Ray and Gloria swenson
By A.R Gurney
Brisbane Arts Theatre
Season runs until February 14. Bookings: www.artstheatre.com.au/loveletters
Warming tender hearts across Brisbane’s city centre, Love Letters is a feel-good story you’ll fall head over heels for.
Presented by Brisbane Arts Theatre, for a limited season, this tragi-comedy is sweet, funny and a guaranteed easy night out. Following the story of two lovers, who share a lifetime of experiences, audiences bounced between 50-years of friendship via handwritten love letters. The touching romance dived through highs and lows of any relationship and audiences were reminded how easy love can bloom through old-fashioned pen and paper correspondence.
The simple and twisting tale has received much industry recognition, including a Pulitzer Prize nomination. Many have flocked to see Love Letters performed around the world, as its staging is simple, and the play easily connects in any theatre or space.
At Brisbane Arts Theatre, the same rang true. There were no fancy lighting plots, no heavy direction, no exuberant set pieces and no crazy costuming. It was essentially two humans, sharing their love story and delivering the spoken word artfully.
Speaking directly on matters from the heart, the actors took turns to flick through notes guised as letters (and set up in a script-like book). They sat either side, at tables which loosely reflected the different tastes between characters. Jests, stories and quirks were then ping-ponged between the two, and the audience looked-on as the wordy tennis match played out before them.
The content within each letter helped formulate imaginative storylines and realisations. It was easy to envisage the contrasting lives, as stories swept through the intrigued atmosphere to dance around in individual minds. It was captivating, and the emotional tales had the audience onboard a relationship rollercoaster.
Delivering the compelling truths was real-life married couple, Gloria Swenson and Ray Swenson. Unsurprisingly, their chemistry was undeniable. Although the two never actually conversed face to face during the show, their comfortable presence was evident, and allowed them to enrich two-dimensional characters.
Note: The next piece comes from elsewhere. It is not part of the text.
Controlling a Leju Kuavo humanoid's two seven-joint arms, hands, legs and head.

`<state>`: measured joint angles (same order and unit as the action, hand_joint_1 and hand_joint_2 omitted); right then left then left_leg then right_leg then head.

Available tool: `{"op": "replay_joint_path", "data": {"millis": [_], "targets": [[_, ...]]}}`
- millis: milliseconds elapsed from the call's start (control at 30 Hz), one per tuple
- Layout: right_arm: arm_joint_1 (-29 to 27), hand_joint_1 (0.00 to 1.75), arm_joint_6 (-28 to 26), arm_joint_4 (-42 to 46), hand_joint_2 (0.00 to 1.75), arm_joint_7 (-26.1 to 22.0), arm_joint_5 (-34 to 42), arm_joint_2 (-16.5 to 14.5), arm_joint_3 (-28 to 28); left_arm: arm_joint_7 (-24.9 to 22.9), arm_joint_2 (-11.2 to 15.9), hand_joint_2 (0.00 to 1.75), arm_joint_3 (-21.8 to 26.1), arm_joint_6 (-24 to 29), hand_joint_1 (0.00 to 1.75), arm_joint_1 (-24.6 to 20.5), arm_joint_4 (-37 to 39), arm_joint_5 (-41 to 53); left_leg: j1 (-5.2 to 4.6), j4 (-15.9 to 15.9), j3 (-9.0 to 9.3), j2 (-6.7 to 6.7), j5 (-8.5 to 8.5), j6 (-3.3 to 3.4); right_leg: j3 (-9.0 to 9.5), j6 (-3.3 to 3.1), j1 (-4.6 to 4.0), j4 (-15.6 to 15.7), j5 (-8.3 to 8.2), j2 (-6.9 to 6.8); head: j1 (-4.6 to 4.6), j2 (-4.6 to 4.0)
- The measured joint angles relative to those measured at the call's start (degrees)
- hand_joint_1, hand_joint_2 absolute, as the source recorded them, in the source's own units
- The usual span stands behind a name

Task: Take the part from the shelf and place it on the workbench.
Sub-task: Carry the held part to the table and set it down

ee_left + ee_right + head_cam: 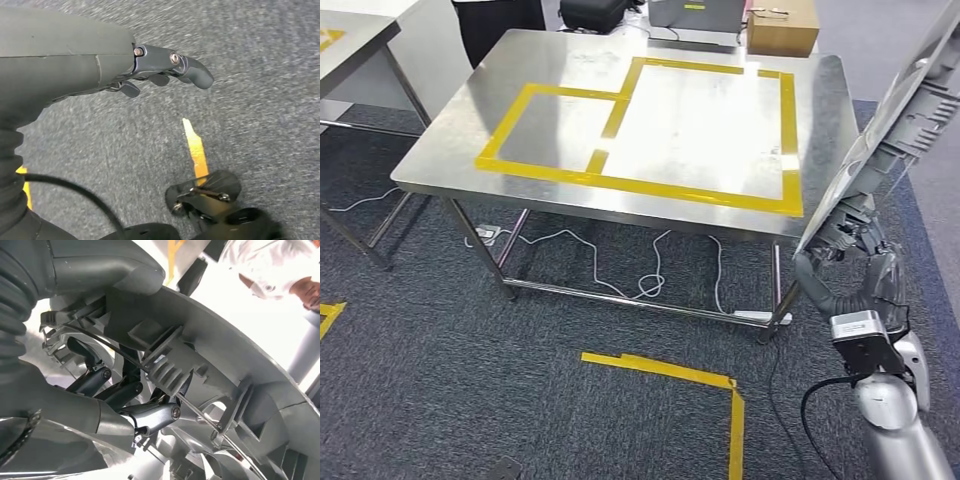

Words naturally translated with audiences, and at times we caught cheeky glimpses between the pair.
In a character sense, Gloria perfected the wild and carefree artist, Melissa and contrastingly, Ray was sophisticated as the intelligent and wealthy, Andrew. Together, they were yin and yang, and a duo you wanted to see more of.
Love Letters explored the meaning behind love and the variety of forms it comes in – first love, physical attraction, marriage, heartbreak and tragedy. Although an interval existed in the middle of the show, it really wasn’t needed. The audience had clearly embraced its simplicity and needed not to have a break from it. The play is short enough to stand as its own one-act.
Overall, Love Letters reminded patrons how easy love was in a time of no video calling or social networking. The play was romantic, yielding and fits perfectly in February where Valentine’s Day looms.
Brisbane Arts Theatre has presented a classic that will be enjoyed by many. It’s endearing, touching and extraordinarily special (especially for the artists playing the main characters).